How do you test a complex system that is trying to mimic being smart? You want to automate testing, so you have your quality meter available for every little change you make. While having unit tests helps catching classical programming regressions, the major part of the challenge is having 'smart part' under control. Unfortunately the only way to tell if the system is doing a good job or not is to have human check the results. The trick is that if you could automate testing in general, you would already have solved the hardest problem.So what you basically do is generate a set of evaluation data, manually. And have a system that does something like unit tests, but instead of giving you fail/pass results, you get statistics. Now you would think that the problem is solved, but that's far away from truth.

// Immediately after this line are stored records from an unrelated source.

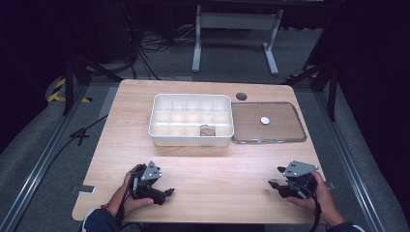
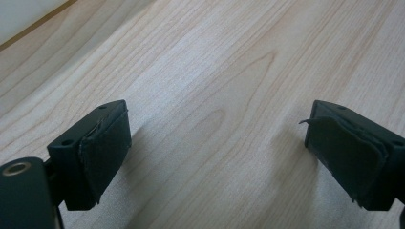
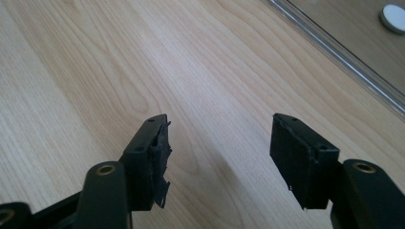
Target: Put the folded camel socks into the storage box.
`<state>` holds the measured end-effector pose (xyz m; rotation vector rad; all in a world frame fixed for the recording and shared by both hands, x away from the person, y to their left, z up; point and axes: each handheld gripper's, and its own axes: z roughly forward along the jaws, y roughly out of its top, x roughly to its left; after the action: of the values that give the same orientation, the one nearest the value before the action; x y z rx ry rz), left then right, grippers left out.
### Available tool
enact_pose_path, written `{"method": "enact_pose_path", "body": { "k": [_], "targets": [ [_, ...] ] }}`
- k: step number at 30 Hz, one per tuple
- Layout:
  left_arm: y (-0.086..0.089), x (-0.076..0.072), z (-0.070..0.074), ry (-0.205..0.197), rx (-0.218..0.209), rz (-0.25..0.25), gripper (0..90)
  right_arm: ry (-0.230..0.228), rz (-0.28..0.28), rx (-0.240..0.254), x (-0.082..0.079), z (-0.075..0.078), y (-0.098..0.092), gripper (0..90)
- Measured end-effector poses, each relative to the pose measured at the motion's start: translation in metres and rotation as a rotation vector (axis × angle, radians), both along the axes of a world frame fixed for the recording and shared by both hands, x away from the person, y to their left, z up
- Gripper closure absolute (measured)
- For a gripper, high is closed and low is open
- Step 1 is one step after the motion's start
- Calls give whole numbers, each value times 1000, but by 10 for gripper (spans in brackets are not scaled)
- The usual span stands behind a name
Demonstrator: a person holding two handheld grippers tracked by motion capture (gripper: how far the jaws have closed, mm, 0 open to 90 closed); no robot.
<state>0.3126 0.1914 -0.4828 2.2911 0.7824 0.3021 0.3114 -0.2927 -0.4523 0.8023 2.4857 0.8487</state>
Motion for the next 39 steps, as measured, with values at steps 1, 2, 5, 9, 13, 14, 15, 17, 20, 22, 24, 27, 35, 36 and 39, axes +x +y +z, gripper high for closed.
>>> {"method": "enact_pose_path", "body": {
  "k": [1, 2, 5, 9, 13, 14, 15, 17, 20, 22, 24, 27, 35, 36, 39],
  "targets": [
    [0, 0, 0, 0, -1, 0, 87, 3, 2, 9, -1, -2, -2, 389],
    [0, 0, 0, 2, 0, 0, 87, 6, 0, 14, -2, -4, -4, 387],
    [0, 0, 0, 3, 3, -1, 87, 23, -14, 28, -5, -10, -10, 380],
    [0, 0, 0, 3, 3, -1, 87, 47, -37, 76, -7, -16, -19, 373],
    [0, 0, 0, 3, 0, 0, 87, 86, -39, 135, -8, -23, -29, 349],
    [0, -1, 0, 6, -4, 5, 87, 95, -41, 153, -9, -26, -33, 330],
    [0, -1, 0, 5, -7, 5, 87, 85, -48, 170, -9, -28, -36, 318],
    [0, -1, 0, 6, -6, 4, 87, 63, -72, 206, -10, -32, -42, 315],
    [0, 0, 0, 5, -6, -2, 87, 50, -79, 221, -11, -34, -43, 297],
    [0, 0, -1, 3, -7, -1, 85, 51, -87, 218, -10, -34, -43, 286],
    [0, 0, -1, 3, -6, -2, 85, 49, -89, 217, -10, -34, -43, 285],
    [0, 0, 0, 0, -1, -1, 83, 47, -98, 216, -10, -34, -43, 269],
    [-1, 0, -1, 3, -3, 5, 78, 46, -125, 216, -9, -34, -43, 258],
    [-1, 0, -1, 6, -5, 6, 77, 46, -131, 215, -9, -34, -43, 258],
    [-1, 0, -1, 7, -5, 6, 75, 48, -131, 215, -9, -34, -44, 258]
  ]
}}
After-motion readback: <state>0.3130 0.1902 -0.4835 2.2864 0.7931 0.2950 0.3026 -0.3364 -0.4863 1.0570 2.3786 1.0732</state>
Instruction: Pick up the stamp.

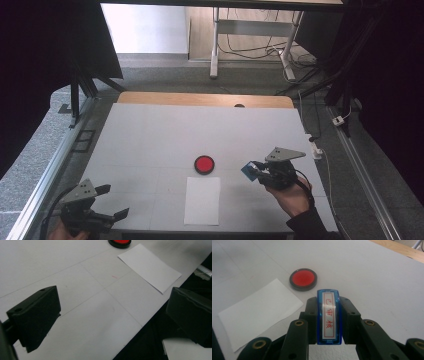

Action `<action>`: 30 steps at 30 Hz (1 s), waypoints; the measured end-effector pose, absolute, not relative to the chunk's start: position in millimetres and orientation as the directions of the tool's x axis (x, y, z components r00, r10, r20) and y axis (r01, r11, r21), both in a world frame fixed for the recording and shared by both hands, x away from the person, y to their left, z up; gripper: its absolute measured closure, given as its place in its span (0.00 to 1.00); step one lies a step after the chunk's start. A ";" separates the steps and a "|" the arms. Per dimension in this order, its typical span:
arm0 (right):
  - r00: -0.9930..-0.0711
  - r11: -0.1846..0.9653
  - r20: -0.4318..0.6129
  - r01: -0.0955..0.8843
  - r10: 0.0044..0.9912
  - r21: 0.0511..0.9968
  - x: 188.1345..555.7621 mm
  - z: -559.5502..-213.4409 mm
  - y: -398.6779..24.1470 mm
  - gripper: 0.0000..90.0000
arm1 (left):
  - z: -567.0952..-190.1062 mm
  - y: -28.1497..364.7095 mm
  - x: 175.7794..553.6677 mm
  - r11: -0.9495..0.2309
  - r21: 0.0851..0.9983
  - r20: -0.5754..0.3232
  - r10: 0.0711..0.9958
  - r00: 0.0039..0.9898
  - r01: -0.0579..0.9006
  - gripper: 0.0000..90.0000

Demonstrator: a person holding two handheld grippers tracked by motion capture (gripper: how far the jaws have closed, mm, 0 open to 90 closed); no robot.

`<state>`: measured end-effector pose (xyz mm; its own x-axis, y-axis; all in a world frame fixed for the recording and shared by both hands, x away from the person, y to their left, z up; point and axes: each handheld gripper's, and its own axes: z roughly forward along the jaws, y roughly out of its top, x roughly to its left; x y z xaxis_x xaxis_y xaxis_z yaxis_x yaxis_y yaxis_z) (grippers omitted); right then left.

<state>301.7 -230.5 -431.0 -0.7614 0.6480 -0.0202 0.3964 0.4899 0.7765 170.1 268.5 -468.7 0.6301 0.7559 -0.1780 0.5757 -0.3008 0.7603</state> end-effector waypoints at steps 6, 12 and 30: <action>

There is changing of the dataset - when you have new content in the system, you get completely new related stories and you have to go back and have a human judge them. There is expansion of the evaluation data - as you add new tests you generally can't send them through previous versions of your algorithms, since that would be prohibitely expansive. And there is statistics that hardly gives you overview over what exactly your changes caused, just few final numbers. And then there is the problem of pipelining the processing. Even if you improve the first stage, end results might be worse, since you've already adapted the second stage to previous first one. So you need to actually evaluate each part of the system in isolation and then together.
At the end you actually find out that you spend disproportional amount of time evaluating even the smallest changes. So you are in danger to just skip that evaluation which naturally you shouldn't.
Ok, so much for today, now I think the evaluation run has just ended and I should be checking the results, again.